The “classroom” itself had about 24 place settings, each with 5 samples of cheese to be paired with 5 types of olive oil. Between every few place settings were a number of different accoutrements to go with each of the pairings.

Golden, Green and Glorious: Cheese & Olive Oil

For each course we’d first smell the olive oil to rate it’s fruitiness, and then we’d take a sip just like you would wine, bringing air into the mouth at the same time in order to open up it’s flavor and sense any bitterness. And then we’d swallow, wait a few seconds, and sure enough this peppery intensity would develop in the back of your throat, leading most people to cough—this was its pungency.
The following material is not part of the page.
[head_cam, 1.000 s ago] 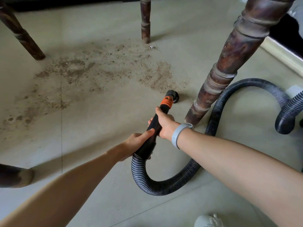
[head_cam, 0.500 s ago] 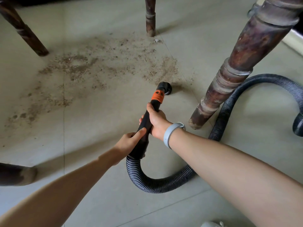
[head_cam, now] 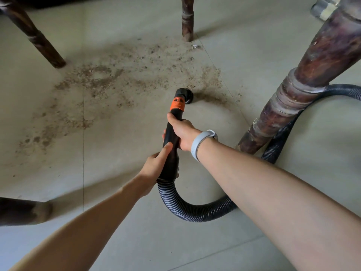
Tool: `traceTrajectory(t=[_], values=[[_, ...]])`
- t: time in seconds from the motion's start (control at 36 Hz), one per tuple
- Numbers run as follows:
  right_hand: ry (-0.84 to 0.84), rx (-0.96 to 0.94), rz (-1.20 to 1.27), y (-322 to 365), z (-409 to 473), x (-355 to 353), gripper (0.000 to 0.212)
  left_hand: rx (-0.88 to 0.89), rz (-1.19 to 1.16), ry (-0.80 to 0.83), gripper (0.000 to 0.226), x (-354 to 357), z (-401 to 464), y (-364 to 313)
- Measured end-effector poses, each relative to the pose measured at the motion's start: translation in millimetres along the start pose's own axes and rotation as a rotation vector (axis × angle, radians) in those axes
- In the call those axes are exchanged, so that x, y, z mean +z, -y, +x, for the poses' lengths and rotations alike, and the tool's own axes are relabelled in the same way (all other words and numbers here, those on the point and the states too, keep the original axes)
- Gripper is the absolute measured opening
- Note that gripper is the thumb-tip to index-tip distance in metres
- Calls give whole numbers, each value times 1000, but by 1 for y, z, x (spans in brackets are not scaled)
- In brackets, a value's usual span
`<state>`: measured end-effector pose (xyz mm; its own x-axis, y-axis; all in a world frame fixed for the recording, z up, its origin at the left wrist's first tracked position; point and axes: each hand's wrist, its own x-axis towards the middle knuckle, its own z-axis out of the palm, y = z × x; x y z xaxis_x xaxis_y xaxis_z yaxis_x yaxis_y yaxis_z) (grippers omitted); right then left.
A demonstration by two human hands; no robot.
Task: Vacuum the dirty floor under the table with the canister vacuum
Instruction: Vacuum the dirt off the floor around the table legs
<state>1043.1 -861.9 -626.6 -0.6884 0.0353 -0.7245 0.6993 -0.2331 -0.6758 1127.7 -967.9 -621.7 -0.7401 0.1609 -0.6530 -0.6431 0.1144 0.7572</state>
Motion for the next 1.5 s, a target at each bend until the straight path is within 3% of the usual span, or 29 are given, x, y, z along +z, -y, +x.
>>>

After that we’d drizzle the olive oil on a little sliced baguette or crostini, add the appointed cheese and any additional ingredients—and chow down.

  1. First course was Capricio de Cabra, a soft Spanish goat’s milk cheese, paired with a Spanish Unio Arbequina olive oil, drizzled with lavender honey. My notes: yummy!
  2. Second course was Franklin’s Teleme, a very soft cow’s milk cheese from San Luis Obispo with an Italian Tenuta Di Capezzana olive oil on a crostini with fresh lemon juice and black pepper. My notes: cheese + lemon = good
  3. Third course was Haloumi, a Greek sheep’s milk cheese (which they grilled on a raclette) drizzled with a Greek Divina Renieris Estate olive oil and topped with fresh oregano. My notes: poutine-squeaky, like mozzerella, salty, grilled
  4. Fourth course was Ossau Iraty, a French sheep’s milk cheese with a French Domaine des Bastidettes olive oil which we ate with some orange and wild fennel salami and juice from an orange wedge. My notes: Creamy manchego
  5. Fifth “dessert” course was Cowgirl Creamery Panir, a cow’s milk cheese from Petaluma, with a Californian Robbins Family Farm Ascoiano olive oil topped with spiced sour cherries. My notes: Oil adds depth
  6. As a bonus treat at the end, we had some Parmigiano-Reggiano drizzled with saba, which I learned is balsamic vinegar before it becomes vinegar.

1 Comment


Yay! I would say I’m really jealous, but I just got signed up to start teaching UT’s informal classes on wine and cheese! so next weekend, I’m going to do this, but switch out the olive oil for French wines. I wish we had a dedicated cheese school!